▸ Exercise prompt
Reproduce the listing below verbatim.

▸ Input data
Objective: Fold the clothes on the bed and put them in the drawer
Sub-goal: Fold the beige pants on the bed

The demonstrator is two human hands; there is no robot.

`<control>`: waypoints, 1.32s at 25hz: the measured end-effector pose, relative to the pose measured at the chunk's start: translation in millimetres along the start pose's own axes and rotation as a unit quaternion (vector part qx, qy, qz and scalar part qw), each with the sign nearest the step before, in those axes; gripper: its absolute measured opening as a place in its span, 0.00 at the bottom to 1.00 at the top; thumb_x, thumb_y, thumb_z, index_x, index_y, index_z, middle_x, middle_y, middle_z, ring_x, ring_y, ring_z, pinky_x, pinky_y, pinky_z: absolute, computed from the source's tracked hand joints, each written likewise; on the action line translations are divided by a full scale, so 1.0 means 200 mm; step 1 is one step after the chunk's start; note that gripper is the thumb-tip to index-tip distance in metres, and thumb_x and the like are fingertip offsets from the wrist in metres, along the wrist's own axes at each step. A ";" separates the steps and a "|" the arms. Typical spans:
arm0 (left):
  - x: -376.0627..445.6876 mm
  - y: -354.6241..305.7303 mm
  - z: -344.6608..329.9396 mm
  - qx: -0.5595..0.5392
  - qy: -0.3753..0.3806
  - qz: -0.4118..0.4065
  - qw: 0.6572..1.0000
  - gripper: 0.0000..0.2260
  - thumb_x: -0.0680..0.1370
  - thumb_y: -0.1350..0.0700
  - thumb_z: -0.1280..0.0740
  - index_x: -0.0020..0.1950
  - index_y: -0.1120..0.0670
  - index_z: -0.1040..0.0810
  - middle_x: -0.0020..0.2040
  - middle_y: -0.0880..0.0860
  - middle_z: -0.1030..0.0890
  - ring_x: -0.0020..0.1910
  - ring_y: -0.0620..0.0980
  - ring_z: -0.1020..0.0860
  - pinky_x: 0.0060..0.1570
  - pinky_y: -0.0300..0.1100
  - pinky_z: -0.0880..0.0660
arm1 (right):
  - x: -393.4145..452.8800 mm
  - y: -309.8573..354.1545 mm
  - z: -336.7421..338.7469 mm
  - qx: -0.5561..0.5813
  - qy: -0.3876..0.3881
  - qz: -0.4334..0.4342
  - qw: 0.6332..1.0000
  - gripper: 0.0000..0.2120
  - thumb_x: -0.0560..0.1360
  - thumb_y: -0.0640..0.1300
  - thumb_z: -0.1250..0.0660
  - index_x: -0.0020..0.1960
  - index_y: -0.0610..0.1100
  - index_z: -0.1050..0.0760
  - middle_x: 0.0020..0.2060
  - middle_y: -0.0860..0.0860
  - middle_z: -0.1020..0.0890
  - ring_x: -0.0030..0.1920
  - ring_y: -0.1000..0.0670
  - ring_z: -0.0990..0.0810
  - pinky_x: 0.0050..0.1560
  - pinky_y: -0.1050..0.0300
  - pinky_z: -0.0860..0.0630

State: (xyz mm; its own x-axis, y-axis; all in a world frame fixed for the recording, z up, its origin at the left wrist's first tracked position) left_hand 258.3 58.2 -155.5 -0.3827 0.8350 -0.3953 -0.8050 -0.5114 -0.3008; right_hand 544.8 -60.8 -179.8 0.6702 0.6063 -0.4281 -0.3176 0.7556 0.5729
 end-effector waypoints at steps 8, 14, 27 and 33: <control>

▸ Completed task
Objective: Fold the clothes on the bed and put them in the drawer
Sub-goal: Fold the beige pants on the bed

The demonstrator is two human hands; there is no robot.

`<control>`: waypoints, 1.32s at 25hz: the measured end-effector pose, relative to the pose measured at the chunk's start: translation in millimetres along the start pose's own axes and rotation as a unit quaternion (vector part qx, qy, qz and scalar part qw), each with the sign nearest the step before, in those axes; gripper: its absolute measured opening as a place in its span, 0.00 at the bottom to 1.00 at the top; thumb_x, thumb_y, thumb_z, index_x, index_y, index_z, middle_x, middle_y, middle_z, ring_x, ring_y, ring_z, pinky_x, pinky_y, pinky_z: absolute, computed from the source's tracked hand joints, each written likewise; on the action line translations are divided by a full scale, so 1.0 means 200 mm; step 1 is one step after the chunk's start; note that gripper is the thumb-tip to index-tip distance in metres, and thumb_x and the like are fingertip offsets from the wrist in metres, along the wrist's own axes at each step. A ";" separates the steps and a "|" the arms. Typical spans:
arm0 (left):
  - x: -376.0627..445.6876 mm
  - y: -354.6241..305.7303 mm
  - z: -344.6608..329.9396 mm
  - qx: -0.5595..0.5392
  - qy: -0.3753..0.3806
  - qz: -0.4118..0.4065
  - qw: 0.6572..1.0000
  - gripper: 0.0000..0.2260
  - thumb_x: -0.0680..0.1370
  - thumb_y: -0.1350..0.0700
  - thumb_z: -0.1280..0.0740
  - index_x: -0.0020..0.1950
  - index_y: -0.1120..0.0670
  - index_z: -0.1040..0.0810
  - middle_x: -0.0020..0.2040
  - middle_y: -0.0880..0.0860
  - middle_z: -0.1030..0.0890
  - ring_x: -0.0020..0.1910
  - ring_y: -0.0620..0.0980
  - ring_z: -0.1020..0.0860
  - pinky_x: 0.0060..0.1570
  - pinky_y: -0.0300..0.1100
  - pinky_z: -0.0880..0.0660
arm1 (right):
  - x: -393.4145..452.8800 mm
  - y: -309.8573..354.1545 mm
  - z: -336.7421..338.7469 mm
  - qx: -0.5561..0.5813
  - qy: -0.3876..0.3881
  - qz: -0.4334..0.4342
  - qw: 0.6332..1.0000
  - gripper: 0.0000..0.2120
  - thumb_x: -0.0560..0.1360
  - thumb_y: -0.0640..0.1300
  - thumb_z: -0.1250..0.0660
  - index_x: -0.0020..0.1960
  - index_y: -0.0610..0.1100
  - index_z: -0.1050..0.0760
  - middle_x: 0.0020..0.2060
  - middle_y: -0.0860..0.0860
  - middle_z: -0.1020..0.0890
  - ring_x: -0.0030..0.1920
  - ring_y: -0.1000..0.0670
  - ring_z: -0.0990..0.0810
  - pinky_x: 0.0050..0.1560
  - pinky_y: -0.1050..0.0300
  - pinky_z: -0.0860..0.0630

State: (xyz mm; its own x-axis, y-axis; all in a world frame fixed for the recording, z up, its origin at the left wrist's first tracked position) left_hand 258.3 58.2 -155.5 -0.3827 0.8350 -0.3953 -0.8050 -0.5114 -0.3008; right_hand 544.8 -60.8 -179.8 0.6702 0.6063 -0.4281 -0.3176 0.7556 0.5729
 end-effector waypoints at steps 8, 14, 27 and 33: <control>

For this exercise, nothing more is required.